Localized alternans may lead to increased DR and susceptibility to VT/VF,22 and increased DR has been linked to concordant or discordant alternans (in which DR is found to be greater at sites of discordant compared with concordant alternans) and to VT/VF,58, 59 while many other studies have shown that APD alternans may become the substrate for reentry.22, 23, 60, 61, 62, 63, 64 Furthermore, it has been demonstrated that under conditions of reduced repolarization reserve such as long QT syndrome and bradycardia, RA can cause increased DR, which can trigger premature ventricular complexes and lead to reentrant ventricular arrhythmias.65

It should be noted, however, that the mechanisms that give rise to APD alternans may differ under different pathophysiological conditions and it remains unclear whether the presence of alternans always reflects a proarrhythmic substrate.
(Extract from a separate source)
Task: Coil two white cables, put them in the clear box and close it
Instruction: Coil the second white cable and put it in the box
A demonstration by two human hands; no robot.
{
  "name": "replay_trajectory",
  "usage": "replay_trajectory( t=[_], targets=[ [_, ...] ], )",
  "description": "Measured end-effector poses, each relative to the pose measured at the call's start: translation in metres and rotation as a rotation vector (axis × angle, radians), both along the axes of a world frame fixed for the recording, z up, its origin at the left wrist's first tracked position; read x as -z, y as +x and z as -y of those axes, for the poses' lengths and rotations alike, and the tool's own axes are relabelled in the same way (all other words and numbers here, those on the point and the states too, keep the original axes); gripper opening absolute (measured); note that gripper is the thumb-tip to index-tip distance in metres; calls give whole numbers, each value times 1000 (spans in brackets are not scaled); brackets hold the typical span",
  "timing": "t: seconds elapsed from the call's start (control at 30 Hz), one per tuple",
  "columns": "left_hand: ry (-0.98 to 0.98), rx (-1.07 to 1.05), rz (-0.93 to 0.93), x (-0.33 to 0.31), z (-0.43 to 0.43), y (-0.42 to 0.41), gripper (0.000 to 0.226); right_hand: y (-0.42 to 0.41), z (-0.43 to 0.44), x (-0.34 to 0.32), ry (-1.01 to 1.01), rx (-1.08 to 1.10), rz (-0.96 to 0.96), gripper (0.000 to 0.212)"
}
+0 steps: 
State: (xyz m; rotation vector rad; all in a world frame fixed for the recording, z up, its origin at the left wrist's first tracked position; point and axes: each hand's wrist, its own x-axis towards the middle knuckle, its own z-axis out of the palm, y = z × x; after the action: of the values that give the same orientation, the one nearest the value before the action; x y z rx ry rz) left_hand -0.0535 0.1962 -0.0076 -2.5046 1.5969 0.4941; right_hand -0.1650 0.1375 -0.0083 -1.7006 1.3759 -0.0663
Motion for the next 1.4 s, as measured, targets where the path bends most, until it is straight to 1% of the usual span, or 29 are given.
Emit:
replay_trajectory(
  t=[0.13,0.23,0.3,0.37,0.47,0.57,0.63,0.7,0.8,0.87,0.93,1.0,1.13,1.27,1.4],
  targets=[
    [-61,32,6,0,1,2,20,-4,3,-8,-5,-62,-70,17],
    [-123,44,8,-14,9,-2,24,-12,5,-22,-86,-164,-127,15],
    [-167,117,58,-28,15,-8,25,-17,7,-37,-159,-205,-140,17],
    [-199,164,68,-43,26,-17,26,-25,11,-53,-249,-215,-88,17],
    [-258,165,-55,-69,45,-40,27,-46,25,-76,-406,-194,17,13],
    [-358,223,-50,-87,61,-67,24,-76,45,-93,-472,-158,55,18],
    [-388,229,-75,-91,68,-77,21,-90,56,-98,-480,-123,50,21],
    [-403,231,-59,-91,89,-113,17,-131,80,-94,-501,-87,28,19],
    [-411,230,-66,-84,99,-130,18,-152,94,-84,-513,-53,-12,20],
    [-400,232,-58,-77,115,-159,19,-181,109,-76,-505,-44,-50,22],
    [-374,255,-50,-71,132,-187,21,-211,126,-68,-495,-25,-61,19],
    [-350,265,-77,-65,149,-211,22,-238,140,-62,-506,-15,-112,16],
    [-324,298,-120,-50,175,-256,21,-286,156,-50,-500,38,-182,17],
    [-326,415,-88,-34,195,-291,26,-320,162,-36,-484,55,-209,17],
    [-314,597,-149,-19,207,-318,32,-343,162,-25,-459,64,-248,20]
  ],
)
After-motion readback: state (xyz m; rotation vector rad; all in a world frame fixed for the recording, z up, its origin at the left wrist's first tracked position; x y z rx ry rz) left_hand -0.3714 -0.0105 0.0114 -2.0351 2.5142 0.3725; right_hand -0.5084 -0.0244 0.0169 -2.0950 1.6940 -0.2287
It has been suggested that chronotropically induced alternans is nonspecific and does not necessarily reflect a proarrhythmic substrate. In contrast, discordant alternans resulting from acute ischemia or heart failure appears to be caused by subcellular Ca2+ handling perturbations, which are reflective of a proarrhythmic substrate.66, 67, 68 It seems likely that the more advanced the underlying heart disease, the higher the probability of inducing alternans with progressively smaller trigger events resulting in greater arrhythmia susceptibility.69

In addition to the voltage‐ and calcium‐mediated alternans hypotheses, over the past few years, some alternative theories pertinent to the formation of cardiac alternans have emerged. The presence of dynamic instabilities in the substrate that cause EADs were shown to lead to APD restitution discontinuities causing APD alternans.55, 70, 71 Sato et al70 demonstrated using in silico experiments that, while in smaller tissue sizes, EADs were able to synchronize globally, in larger tissues the spatial heterogeneity of EADs could lead to complex rhythms like APD alternans. In addition, EADs created a substrate conducive to the formation of premature ventricular complexes that then degraded into lethal arrhythmias such as VT or VF.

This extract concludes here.